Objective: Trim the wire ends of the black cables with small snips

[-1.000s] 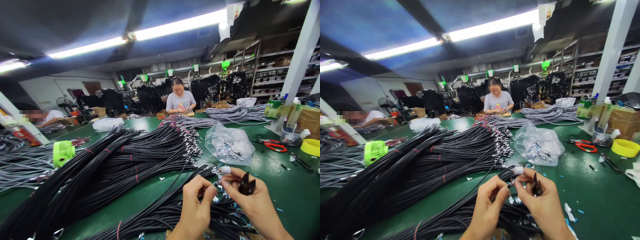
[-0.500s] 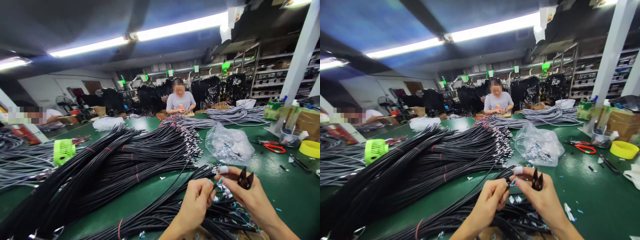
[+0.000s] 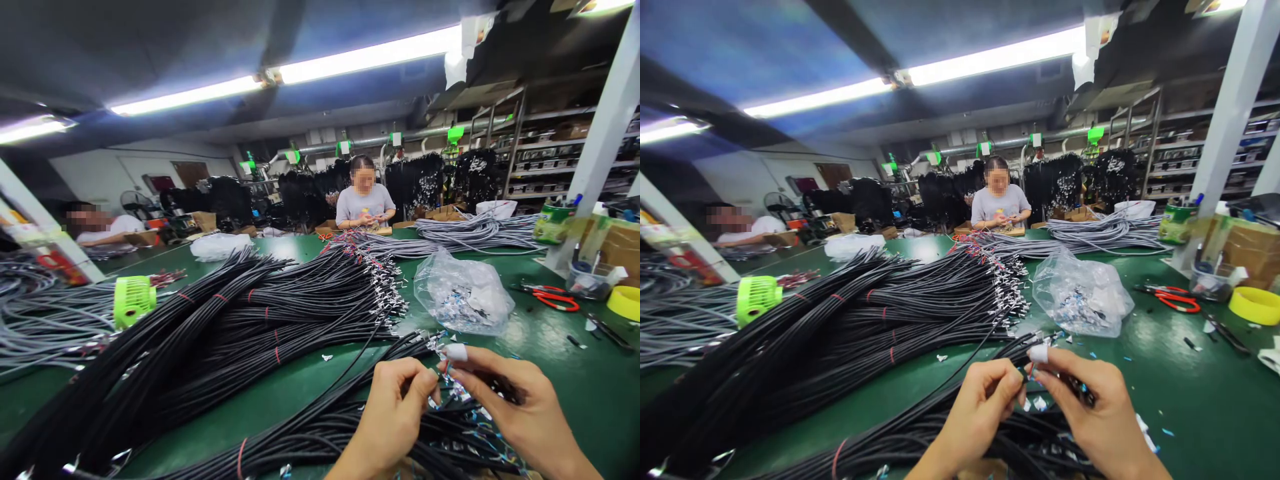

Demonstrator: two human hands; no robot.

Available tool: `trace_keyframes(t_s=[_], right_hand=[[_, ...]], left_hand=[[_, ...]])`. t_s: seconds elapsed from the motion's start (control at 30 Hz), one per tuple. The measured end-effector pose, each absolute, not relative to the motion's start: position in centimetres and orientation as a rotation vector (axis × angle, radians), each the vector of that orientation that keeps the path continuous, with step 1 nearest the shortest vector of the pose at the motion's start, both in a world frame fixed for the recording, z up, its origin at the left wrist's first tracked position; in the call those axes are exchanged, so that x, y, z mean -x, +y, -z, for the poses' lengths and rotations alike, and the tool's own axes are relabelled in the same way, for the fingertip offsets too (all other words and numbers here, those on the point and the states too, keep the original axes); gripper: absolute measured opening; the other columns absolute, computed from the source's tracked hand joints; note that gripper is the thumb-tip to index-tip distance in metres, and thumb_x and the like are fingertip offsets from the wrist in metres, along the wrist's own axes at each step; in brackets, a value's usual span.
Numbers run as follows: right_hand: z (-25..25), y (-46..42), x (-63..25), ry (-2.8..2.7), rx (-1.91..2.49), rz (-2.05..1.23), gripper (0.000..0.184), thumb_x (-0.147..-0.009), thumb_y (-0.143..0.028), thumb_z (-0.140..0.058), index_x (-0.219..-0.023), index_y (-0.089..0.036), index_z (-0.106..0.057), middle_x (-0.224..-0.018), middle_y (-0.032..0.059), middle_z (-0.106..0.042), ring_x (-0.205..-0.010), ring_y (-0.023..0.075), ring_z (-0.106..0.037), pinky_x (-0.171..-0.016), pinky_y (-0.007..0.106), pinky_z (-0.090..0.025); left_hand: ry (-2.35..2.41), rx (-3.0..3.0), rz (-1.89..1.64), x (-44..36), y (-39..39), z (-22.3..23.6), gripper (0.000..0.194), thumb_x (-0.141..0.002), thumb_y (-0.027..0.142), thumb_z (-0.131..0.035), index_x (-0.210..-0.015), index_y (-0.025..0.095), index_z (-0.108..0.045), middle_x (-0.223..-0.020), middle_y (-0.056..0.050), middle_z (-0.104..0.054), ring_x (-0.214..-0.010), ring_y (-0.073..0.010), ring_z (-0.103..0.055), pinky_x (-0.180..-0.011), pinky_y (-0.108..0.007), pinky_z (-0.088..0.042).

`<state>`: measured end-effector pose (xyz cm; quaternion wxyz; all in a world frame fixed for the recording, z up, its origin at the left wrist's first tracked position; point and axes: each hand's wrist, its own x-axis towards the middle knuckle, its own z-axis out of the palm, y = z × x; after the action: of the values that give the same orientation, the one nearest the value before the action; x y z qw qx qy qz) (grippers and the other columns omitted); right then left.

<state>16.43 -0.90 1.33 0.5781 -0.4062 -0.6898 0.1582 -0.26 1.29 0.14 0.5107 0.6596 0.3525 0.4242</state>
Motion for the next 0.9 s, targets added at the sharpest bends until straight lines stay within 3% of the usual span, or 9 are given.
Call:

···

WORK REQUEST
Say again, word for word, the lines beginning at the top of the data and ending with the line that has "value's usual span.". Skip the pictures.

OUTPUT
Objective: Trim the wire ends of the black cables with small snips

[-1.000s] 
[-0.500s] 
[+0.000s] 

Demonstrator: two human hands; no robot.

Available tool: `trace_keyframes(t_s=[_], right_hand=[[_, ...]], left_hand=[[_, ...]])`. t_s: seconds elapsed from the motion's start (control at 30 Hz), one per tuple. The measured end-effector pose, each absolute, not relative to the motion's start: position in centimetres and orientation as a rotation vector (axis × angle, radians), each the vector of that orientation that keeps the path continuous, with step 1 nearest the shortest vector of the pose at the motion's start, both in a world frame fixed for the recording, z up, its origin at the left wrist's first tracked position; in the call those axes are exchanged, so that x, y, z mean -x, +y, -z, for the poses' lengths and rotations alike, and the tool's own axes are relabelled in the same way, for the fingertip offsets too (all other words and numbers here, those on the point and the states too, keep the original axes); gripper: absolute measured opening; the other columns absolute, computed from the source's tracked hand joints; note that gripper is the thumb-tip to index-tip distance in metres, and thumb_x and the like are fingertip offsets from the wrist in metres, along the wrist's own axes at each step; in brackets, a value's usual span.

The output is now finished.